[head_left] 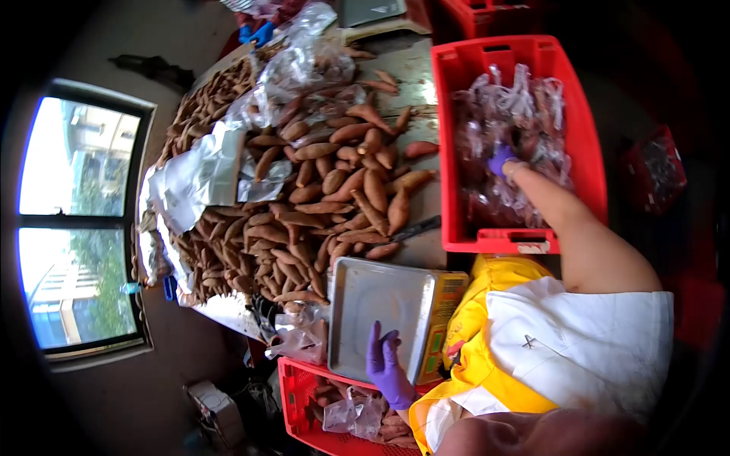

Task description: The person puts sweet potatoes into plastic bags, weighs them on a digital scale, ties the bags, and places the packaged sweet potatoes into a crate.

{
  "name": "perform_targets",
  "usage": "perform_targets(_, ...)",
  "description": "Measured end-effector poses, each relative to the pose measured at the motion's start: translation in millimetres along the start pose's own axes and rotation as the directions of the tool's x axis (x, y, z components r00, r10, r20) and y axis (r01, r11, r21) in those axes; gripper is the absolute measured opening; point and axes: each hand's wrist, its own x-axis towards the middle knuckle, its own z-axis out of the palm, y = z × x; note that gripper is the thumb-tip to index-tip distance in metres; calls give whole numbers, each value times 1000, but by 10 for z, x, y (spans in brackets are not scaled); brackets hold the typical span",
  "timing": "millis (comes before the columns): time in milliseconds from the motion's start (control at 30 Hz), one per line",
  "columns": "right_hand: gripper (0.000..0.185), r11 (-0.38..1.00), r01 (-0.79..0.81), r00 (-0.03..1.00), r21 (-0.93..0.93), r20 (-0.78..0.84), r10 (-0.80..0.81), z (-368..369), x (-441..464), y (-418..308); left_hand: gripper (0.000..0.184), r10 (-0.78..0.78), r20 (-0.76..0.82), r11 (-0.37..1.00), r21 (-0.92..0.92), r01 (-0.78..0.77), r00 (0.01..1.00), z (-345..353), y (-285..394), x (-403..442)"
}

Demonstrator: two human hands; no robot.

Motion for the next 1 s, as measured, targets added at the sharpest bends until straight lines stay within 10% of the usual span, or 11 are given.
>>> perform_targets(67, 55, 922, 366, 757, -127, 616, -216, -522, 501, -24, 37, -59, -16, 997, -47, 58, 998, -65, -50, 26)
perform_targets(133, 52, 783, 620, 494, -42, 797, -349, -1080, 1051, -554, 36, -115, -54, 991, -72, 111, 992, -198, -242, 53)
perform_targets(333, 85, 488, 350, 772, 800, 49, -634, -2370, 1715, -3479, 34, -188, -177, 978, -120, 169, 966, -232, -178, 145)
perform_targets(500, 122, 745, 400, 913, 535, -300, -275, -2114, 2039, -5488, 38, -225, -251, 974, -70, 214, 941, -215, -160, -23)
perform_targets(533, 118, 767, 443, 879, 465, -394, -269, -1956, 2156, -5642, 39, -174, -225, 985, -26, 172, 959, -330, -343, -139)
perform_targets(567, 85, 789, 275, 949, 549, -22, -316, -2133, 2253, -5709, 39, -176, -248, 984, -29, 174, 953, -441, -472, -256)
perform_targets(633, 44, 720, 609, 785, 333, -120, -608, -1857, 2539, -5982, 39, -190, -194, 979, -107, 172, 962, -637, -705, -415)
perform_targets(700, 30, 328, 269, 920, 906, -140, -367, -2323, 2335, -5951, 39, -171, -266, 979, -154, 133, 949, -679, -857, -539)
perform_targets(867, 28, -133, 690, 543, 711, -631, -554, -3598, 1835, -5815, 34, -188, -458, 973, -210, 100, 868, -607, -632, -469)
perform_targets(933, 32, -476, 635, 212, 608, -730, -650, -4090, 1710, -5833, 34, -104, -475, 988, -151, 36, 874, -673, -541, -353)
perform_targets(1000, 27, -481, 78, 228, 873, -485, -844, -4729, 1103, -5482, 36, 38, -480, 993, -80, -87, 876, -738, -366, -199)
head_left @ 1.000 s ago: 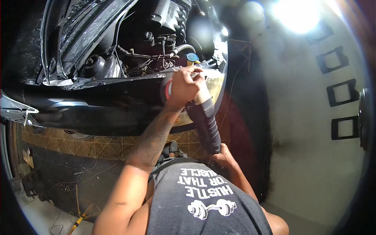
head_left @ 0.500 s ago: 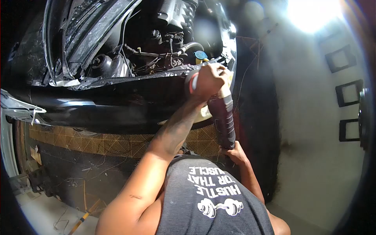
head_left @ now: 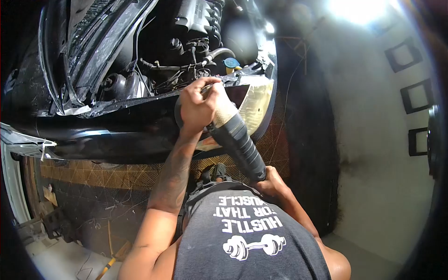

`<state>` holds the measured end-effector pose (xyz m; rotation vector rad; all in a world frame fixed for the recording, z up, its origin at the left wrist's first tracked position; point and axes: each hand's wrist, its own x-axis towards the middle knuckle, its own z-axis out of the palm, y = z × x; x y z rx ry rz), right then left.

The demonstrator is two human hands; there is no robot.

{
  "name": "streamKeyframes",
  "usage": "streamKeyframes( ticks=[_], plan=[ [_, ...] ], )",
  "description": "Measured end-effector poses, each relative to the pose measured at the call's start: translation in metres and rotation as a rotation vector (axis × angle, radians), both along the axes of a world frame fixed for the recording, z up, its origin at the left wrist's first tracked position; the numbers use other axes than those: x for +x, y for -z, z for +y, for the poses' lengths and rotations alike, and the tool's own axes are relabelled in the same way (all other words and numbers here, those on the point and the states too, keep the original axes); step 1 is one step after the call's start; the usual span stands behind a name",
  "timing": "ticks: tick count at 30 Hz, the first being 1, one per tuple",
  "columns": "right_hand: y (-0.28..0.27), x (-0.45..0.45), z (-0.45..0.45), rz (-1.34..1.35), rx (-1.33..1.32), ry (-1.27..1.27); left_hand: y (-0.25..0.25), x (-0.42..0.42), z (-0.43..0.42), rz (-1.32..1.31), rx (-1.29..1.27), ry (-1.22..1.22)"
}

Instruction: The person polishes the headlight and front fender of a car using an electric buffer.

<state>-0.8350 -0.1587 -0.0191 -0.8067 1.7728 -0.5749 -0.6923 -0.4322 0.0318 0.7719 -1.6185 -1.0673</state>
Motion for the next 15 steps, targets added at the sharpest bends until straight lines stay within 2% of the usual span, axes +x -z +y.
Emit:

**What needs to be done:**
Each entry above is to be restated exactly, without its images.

**Output for this task:**
[head_left] 

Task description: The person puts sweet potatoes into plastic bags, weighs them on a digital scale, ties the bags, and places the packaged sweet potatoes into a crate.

{
  "name": "perform_targets",
  "usage": "perform_targets(_, ...)",
  "description": "Measured end-effector poses, each relative to the pose measured at the motion's start: translation in millimetres along the start pose's own axes and rotation as the directions of the tool's x axis (x, y, z components r00, r10, r20) and y axis (r01, r11, r21) in those axes; gripper is the absolute measured opening; point and axes: each hand's wrist, its own x-axis towards the middle knuckle, its own z-axis out of the palm, y = z × x; note that gripper is the thumb-tip to index-tip distance in metres; calls give whole numbers, each value times 1000, but by 10 for z, x, y (spans in brackets are not scaled); brackets hold the typical span",
  "timing": "millis (comes before the columns): time in milliseconds from the motion's start (control at 30 Hz), one per line",
  "columns": "right_hand: gripper (0.000..0.185), r11 (-0.38..1.00), r01 (-0.79..0.81), r00 (-0.03..1.00), r21 (-0.93..0.93), r20 (-0.78..0.84), r10 (-0.80..0.81), z (-368..369), x (-441..464), y (-418..308); left_hand: gripper (0.000..0.184), r10 (-0.78..0.78), r20 (-0.76..0.82), r11 (-0.37..1.00), r21 (-0.92..0.92), r01 (-0.78..0.77), r00 (0.01..1.00), z (-345..353), y (-285..394), x (-403..442)"
}

Demonstrator: two human hands; no robot.

Motion for the next 1 s, as measured, targets added at the sharpest bends until straight lines stay within 10% of the usual span, or 11 are given.
>>> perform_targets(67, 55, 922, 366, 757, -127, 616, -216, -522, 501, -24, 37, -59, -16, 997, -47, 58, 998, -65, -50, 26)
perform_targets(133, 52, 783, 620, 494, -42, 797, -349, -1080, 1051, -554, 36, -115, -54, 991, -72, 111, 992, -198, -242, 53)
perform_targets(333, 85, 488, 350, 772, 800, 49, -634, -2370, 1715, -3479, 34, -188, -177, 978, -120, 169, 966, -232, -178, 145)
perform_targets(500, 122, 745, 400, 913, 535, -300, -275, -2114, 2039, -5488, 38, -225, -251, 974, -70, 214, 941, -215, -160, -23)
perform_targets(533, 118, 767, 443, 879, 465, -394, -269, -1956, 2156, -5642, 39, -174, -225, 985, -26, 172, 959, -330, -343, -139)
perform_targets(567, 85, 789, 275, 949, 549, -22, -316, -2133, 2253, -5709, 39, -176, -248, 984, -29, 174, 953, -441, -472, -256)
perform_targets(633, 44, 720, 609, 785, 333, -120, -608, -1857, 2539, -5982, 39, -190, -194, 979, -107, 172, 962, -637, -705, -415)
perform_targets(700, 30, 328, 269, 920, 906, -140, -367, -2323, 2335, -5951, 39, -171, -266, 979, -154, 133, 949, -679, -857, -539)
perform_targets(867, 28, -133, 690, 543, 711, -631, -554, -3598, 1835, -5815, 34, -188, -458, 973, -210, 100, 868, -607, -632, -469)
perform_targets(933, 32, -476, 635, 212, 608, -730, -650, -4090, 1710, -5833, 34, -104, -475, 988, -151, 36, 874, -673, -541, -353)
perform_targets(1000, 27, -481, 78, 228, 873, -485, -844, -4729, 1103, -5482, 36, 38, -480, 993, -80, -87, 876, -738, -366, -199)
head_left @ 1.000 s ago: 
head_left @ 0.500 s ago: 
head_left @ now: 

`<state>` holds the measured end-effector pose (xyz m; rotation vector rad; all in a world frame fixed for the recording, z up, its origin at the left wrist's first tracked position; point and axes: each hand's wrist, its own x-axis towards the middle knuckle, its own z-axis out of the palm, y = z × x; x y z rx ry rz), right then left.

The demonstrator is two human hands; there is no robot.

{
  "name": "streamKeyframes",
  "usage": "streamKeyframes( ticks=[_], plan=[ [_, ...] ], )",
  "description": "Measured end-effector poses, each relative to the pose measured at the call's start: translation in metres and rotation as a rotation vector (axis × angle, radians), both along the axes of a world frame fixed for the recording, z up, its origin at the left wrist's first tracked position; the numbers use other axes than those: x for +x, y for -z, z for +y, for the poses' lengths and rotations alike, and the tool's own axes are relabelled in the same way (all other words and numbers here, those on the point and the states too, keep the original axes); step 1 is one step after the call's start; the usual span stands behind a name",
  "timing": "ticks: tick count at 30 Hz, the first being 1, one per tuple",
  "columns": "right_hand: y (-0.28..0.27), x (-0.45..0.45), z (-0.45..0.45), rz (-1.34..1.35), rx (-1.33..1.32), ry (-1.27..1.27); left_hand: y (-0.25..0.25), x (-0.42..0.42), z (-0.43..0.42), rz (-1.32..1.31), rx (-1.29..1.27), ry (-1.22..1.22)"
}

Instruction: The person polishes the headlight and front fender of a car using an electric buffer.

<state>-0.8350 -0.1587 -0.0191 -0.8067 1.7728 -0.5749 -0.6923 -0.4322 0.0318 0.7719 -1.6185 -1.0673</state>
Motion for the next 15 steps, targets added at the sharpest bends until straight lines stay within 2% of the usual span, axes +x -z +y.
Emit:

That was the complete answer.